| TASK ITEM |
Write out exactly the lines of the entries below from the one holding "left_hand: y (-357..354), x" to the one holding "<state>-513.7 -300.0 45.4", inclusive, and leave out all other lines.

Stored entries

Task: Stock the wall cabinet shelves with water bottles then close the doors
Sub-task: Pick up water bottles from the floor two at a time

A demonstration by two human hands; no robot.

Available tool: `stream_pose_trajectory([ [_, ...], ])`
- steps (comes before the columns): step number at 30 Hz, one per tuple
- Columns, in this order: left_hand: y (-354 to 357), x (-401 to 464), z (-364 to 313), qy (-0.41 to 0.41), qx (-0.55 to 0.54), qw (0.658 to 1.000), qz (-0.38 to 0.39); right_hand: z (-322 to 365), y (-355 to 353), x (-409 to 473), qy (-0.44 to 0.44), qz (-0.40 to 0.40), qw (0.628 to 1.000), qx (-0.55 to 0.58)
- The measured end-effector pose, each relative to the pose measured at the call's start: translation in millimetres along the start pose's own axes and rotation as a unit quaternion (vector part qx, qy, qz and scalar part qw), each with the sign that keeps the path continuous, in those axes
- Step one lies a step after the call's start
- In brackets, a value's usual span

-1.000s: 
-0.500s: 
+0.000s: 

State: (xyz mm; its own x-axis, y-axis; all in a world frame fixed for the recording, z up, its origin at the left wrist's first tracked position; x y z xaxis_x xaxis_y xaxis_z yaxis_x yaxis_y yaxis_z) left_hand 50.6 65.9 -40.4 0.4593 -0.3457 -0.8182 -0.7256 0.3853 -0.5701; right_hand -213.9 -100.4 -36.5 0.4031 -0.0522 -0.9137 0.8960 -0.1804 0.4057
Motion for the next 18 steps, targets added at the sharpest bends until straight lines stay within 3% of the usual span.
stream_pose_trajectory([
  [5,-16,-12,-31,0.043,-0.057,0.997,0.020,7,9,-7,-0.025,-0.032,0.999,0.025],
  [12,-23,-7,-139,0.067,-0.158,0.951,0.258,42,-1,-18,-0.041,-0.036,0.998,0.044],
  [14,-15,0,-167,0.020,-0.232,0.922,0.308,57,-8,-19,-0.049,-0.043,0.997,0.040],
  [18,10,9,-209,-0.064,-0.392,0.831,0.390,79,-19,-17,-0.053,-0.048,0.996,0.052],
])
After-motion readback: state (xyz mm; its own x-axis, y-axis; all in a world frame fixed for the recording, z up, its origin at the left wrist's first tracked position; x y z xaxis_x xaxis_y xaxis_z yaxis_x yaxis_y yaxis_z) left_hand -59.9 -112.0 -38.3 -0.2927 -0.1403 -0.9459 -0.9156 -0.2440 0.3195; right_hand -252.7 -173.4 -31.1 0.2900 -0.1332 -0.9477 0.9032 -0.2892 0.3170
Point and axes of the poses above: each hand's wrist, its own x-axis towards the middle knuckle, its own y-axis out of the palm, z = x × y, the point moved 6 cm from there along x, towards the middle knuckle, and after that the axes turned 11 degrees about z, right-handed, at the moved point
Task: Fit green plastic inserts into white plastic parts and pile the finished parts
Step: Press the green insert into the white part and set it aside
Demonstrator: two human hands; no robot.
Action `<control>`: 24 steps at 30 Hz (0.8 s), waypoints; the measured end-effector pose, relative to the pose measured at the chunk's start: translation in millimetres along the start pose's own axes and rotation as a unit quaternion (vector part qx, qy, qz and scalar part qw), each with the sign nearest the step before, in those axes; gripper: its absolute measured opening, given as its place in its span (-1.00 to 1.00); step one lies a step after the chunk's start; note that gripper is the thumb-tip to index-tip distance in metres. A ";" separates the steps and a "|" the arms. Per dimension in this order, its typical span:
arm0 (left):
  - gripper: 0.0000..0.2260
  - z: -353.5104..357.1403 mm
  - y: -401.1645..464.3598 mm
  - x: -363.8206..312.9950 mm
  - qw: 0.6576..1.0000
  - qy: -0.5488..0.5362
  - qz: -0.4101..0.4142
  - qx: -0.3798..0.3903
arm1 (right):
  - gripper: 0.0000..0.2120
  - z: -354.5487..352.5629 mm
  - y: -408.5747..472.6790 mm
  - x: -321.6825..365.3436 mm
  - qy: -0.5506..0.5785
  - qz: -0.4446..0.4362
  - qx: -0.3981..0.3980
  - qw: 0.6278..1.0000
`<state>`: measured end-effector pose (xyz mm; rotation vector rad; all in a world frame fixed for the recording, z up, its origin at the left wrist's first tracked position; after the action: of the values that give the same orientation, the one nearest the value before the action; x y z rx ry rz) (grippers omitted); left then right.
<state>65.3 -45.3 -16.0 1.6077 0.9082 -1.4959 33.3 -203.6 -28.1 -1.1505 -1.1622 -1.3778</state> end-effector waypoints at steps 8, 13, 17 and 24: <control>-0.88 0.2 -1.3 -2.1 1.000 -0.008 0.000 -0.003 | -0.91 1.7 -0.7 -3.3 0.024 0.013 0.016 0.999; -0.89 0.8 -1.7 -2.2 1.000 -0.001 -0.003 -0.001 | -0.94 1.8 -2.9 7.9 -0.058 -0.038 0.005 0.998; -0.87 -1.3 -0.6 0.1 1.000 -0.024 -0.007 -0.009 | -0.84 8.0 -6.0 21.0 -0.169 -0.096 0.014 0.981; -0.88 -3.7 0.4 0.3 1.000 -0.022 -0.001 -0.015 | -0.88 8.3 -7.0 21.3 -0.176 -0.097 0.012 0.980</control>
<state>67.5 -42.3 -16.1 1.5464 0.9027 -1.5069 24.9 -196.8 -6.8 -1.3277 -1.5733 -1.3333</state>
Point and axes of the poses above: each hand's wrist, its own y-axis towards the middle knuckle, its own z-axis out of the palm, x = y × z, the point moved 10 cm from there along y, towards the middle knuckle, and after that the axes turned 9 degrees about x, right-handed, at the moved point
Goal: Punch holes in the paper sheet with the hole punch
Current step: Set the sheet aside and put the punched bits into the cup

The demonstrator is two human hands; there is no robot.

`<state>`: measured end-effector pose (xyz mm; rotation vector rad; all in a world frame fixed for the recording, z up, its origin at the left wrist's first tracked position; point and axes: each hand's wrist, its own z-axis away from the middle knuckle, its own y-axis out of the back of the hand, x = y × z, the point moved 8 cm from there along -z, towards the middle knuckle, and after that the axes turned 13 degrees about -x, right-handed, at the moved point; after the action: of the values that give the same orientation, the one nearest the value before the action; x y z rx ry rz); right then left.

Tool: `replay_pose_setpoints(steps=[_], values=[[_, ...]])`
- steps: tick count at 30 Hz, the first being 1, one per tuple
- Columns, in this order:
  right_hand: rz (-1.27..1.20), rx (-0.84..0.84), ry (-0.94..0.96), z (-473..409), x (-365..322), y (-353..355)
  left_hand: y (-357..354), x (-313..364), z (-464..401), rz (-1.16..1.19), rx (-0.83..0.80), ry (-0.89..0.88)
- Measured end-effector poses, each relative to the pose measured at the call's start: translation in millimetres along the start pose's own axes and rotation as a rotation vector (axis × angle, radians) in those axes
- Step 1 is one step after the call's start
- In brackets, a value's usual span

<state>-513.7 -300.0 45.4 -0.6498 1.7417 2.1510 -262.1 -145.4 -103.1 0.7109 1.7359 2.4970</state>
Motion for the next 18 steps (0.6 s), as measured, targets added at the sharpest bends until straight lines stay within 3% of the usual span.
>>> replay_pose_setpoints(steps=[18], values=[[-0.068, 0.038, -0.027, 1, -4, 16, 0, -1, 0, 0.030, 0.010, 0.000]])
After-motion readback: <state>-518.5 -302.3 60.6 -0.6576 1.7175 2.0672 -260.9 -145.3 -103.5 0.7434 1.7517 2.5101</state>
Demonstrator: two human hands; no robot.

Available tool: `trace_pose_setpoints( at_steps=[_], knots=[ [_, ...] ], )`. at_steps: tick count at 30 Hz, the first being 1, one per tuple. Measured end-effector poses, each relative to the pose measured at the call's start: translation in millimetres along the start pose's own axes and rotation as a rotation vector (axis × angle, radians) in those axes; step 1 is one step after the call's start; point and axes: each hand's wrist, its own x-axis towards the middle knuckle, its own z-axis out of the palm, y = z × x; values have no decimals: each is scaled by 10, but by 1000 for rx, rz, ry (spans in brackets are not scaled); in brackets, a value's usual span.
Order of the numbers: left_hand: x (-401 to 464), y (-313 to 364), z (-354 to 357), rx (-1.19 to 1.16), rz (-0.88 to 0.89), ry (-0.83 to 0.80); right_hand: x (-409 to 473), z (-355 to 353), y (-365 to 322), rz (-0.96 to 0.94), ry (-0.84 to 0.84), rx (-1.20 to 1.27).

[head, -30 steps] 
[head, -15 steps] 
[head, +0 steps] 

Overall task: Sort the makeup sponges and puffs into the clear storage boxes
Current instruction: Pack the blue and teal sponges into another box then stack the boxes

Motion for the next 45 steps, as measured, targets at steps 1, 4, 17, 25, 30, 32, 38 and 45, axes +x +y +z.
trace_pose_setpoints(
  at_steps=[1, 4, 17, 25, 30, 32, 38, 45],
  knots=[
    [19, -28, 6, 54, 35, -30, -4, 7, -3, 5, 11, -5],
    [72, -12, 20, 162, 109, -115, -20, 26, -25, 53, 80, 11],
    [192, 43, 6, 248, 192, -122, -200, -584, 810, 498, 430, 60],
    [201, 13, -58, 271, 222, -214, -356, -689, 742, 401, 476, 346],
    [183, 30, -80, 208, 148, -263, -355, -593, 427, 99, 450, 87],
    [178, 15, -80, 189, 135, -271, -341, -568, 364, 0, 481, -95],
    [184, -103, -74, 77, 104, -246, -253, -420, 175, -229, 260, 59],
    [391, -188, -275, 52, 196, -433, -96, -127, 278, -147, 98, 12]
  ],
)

| TASK RESULT |
  left_hand: y (-357..354), x (-313..364), z (-464..401), rz (-1.16..1.19), rx (-0.83..0.80), ry (-0.89..0.88)
- Measured end-effector poses, each relative to the pose measured at the call's start: translation in millimetres along the start pose's own axes and rotation as a rotation vector (axis × angle, radians) in those axes
- Step 1 is one step after the call's start
- In brackets, a value's usual span

<state>-513.7 -300.0 45.4 -0.6498 1.7417 2.1510 -262.1 -145.4 -103.1 0.7109 1.7359 2.4970</state>

What came before is the finished answer.